### Data records:
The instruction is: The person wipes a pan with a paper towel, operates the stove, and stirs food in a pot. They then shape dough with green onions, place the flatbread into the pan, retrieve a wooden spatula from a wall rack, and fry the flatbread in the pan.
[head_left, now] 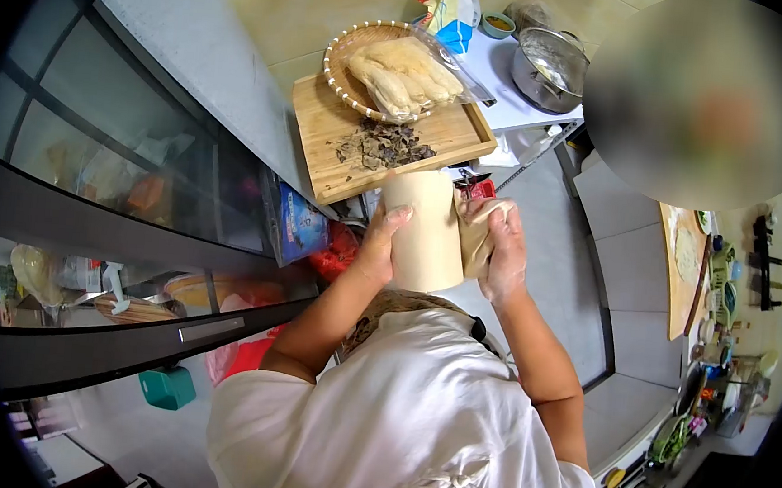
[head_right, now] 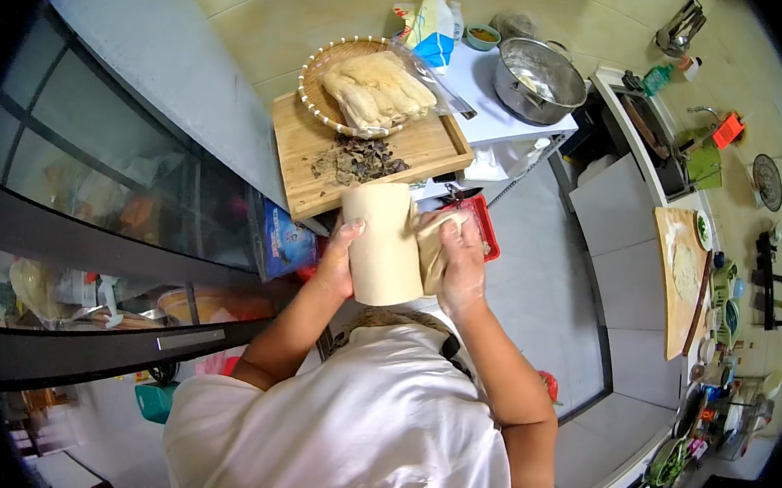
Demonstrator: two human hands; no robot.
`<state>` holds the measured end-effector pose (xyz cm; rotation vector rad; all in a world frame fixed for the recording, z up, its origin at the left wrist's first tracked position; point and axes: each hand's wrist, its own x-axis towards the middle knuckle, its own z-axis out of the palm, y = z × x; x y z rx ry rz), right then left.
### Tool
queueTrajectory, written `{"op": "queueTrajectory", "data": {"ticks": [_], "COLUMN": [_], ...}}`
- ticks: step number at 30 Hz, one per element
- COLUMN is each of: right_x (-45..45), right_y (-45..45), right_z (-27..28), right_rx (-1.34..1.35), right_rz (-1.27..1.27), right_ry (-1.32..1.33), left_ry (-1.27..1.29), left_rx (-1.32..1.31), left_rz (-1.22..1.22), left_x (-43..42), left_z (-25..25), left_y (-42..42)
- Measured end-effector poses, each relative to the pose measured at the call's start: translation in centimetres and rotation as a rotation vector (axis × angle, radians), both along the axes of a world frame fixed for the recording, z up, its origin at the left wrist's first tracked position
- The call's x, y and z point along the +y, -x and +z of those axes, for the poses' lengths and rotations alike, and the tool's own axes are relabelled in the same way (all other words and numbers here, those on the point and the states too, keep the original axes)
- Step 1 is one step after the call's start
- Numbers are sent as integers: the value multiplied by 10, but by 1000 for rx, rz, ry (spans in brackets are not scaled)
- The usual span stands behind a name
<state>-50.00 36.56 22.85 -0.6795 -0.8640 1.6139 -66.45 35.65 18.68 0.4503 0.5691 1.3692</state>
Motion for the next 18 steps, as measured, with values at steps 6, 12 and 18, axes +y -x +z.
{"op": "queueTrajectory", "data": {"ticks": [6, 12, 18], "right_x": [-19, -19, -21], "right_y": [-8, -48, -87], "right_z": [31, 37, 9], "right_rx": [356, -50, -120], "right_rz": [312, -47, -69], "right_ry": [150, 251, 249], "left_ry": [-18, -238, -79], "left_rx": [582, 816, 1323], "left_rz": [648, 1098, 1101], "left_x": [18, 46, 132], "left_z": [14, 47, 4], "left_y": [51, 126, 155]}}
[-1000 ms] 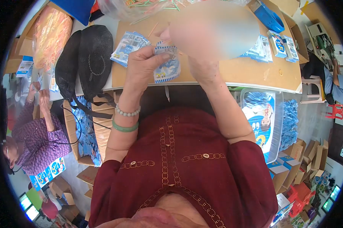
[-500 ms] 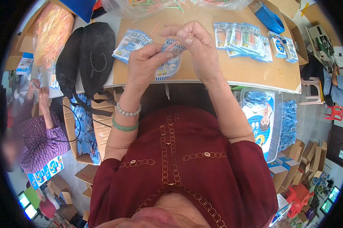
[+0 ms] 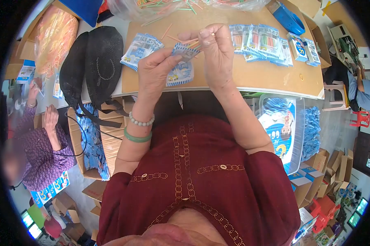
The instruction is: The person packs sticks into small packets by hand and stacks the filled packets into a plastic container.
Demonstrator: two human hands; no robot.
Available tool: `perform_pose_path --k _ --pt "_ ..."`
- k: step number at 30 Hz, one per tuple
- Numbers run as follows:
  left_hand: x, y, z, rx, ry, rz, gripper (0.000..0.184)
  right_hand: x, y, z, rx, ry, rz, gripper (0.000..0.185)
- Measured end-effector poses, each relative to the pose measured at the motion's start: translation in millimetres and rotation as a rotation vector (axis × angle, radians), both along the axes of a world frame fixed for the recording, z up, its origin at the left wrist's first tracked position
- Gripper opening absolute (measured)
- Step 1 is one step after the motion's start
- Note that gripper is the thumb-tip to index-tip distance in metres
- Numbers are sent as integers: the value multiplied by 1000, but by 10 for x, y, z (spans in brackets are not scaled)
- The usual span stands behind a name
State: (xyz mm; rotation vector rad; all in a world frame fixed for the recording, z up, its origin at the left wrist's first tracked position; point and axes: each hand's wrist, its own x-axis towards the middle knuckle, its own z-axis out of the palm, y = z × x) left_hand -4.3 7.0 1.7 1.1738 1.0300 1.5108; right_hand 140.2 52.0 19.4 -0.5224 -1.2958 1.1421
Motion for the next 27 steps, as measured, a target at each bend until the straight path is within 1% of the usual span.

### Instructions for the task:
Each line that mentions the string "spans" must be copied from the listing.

### Result of the task:
- Numbers are sent as integers: the value multiplied by 10, but by 1000 for rx, rz, ry (spans in brackets are not scaled)
- Numbers are sent as integers: the value multiplied by 1000, but by 10 for x, y, z (spans in brackets are not scaled)

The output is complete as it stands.